■ The problem: Would you please repeat all of the data exactly, omitting the pictures?

■ Information supplied:
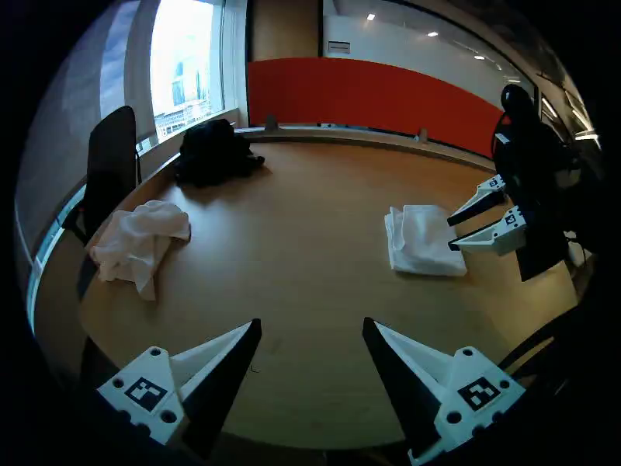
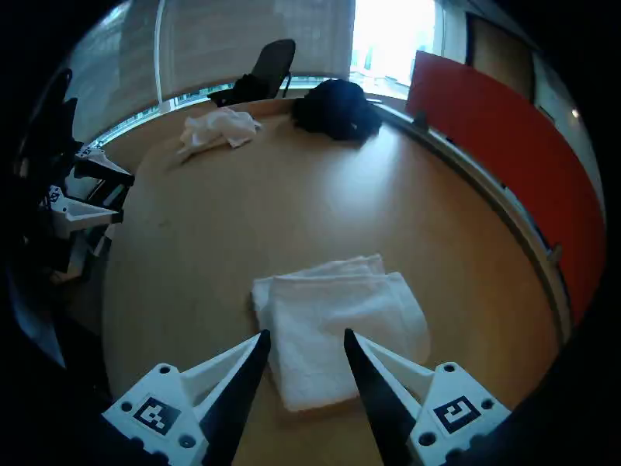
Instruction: Fold towel
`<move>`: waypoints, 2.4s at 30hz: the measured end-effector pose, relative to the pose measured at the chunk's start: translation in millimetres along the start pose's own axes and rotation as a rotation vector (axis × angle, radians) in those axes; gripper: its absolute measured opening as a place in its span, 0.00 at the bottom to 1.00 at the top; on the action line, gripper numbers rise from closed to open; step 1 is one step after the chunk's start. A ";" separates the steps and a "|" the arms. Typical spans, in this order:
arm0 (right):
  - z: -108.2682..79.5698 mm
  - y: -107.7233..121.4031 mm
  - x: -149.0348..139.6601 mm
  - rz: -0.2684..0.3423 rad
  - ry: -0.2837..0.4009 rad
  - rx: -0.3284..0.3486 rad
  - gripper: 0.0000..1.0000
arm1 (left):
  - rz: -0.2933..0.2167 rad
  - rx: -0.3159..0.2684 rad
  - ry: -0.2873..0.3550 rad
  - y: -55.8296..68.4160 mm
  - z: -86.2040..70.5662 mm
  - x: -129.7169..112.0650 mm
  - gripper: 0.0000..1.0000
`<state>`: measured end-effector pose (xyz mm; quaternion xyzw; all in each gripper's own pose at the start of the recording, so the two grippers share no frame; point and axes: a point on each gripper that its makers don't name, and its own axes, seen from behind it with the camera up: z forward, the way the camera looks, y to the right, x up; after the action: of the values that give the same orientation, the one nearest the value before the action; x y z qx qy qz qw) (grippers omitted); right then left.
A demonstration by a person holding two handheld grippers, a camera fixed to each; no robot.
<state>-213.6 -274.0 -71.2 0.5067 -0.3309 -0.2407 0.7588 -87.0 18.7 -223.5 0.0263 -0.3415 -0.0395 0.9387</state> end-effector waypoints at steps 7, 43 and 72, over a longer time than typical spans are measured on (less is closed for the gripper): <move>-6.0 -1.2 -19.1 0.020 -0.026 -0.016 0.73 | 0.005 -0.003 0.001 0.8 0.4 1.0 0.97; -6.2 -13.2 -84.3 0.134 -0.120 -0.070 0.50 | 0.011 -0.011 -0.005 4.4 2.1 -0.5 0.97; -9.3 -4.7 -81.2 0.184 -0.098 -0.106 0.03 | 0.011 -0.017 -0.003 3.5 1.5 -0.6 0.97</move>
<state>-260.8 -213.2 -99.0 0.4210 -0.3998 -0.2116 0.7862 -88.2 22.3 -222.5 0.0167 -0.3429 -0.0373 0.9385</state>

■ Completed exercise:
Instruction: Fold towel
`<move>`: waypoints, 2.4s at 30hz: the measured end-effector pose, relative to the pose measured at the chunk's start: translation in millimetres along the start pose's own axes and rotation as a rotation vector (axis × angle, radians) in those axes; gripper: its absolute measured opening as a place in its span, 0.00 at the bottom to 1.00 at the top; on the action line, gripper numbers rise from closed to open; step 1 is one step after the chunk's start. A ";" separates the steps and a "|" the arms. Typical spans, in this order:
arm0 (right):
  - z: -108.2682..79.5698 mm
  - y: -107.7233..121.4031 mm
  - x: -149.0348..139.6601 mm
  - rz: -0.2684..0.3423 rad
  - ry: -0.2837..0.4009 rad
  - rx: -0.3284..0.3486 rad
  - gripper: 0.0000..1.0000
arm1 (left):
  - rz: -0.2933..0.2167 rad
  - rx: -0.3159..0.2684 rad
  - ry: -0.2873..0.3550 rad
  - y: -55.8296..68.4160 mm
  - z: -86.2040..70.5662 mm
  - x: -129.7169..112.0650 mm
  - gripper: 0.0000..1.0000
`<state>`: measured end-effector pose (xyz mm; quaternion xyzw; all in each gripper's own pose at the start of the recording, so the two grippers share no frame; point and axes: a point on each gripper that its makers don't name, and its own axes, seen from behind it with the camera up: z forward, the way the camera looks, y to the right, x up; after the action: of the values that give the same orientation, the one nearest the value before the action; x y z qx qy qz qw) (grippers omitted); right then left.
A demonstration by a person holding two handheld grippers, a camera fixed to each; no robot.
<state>-213.6 -274.0 -71.2 0.5067 -0.3309 -0.2407 0.7588 -87.0 18.7 -223.5 0.0263 -0.3415 -0.0395 0.9387</state> end-effector waypoints at steps 7, 43 and 72, over a longer time than typical spans are measured on (less is closed for the gripper): <move>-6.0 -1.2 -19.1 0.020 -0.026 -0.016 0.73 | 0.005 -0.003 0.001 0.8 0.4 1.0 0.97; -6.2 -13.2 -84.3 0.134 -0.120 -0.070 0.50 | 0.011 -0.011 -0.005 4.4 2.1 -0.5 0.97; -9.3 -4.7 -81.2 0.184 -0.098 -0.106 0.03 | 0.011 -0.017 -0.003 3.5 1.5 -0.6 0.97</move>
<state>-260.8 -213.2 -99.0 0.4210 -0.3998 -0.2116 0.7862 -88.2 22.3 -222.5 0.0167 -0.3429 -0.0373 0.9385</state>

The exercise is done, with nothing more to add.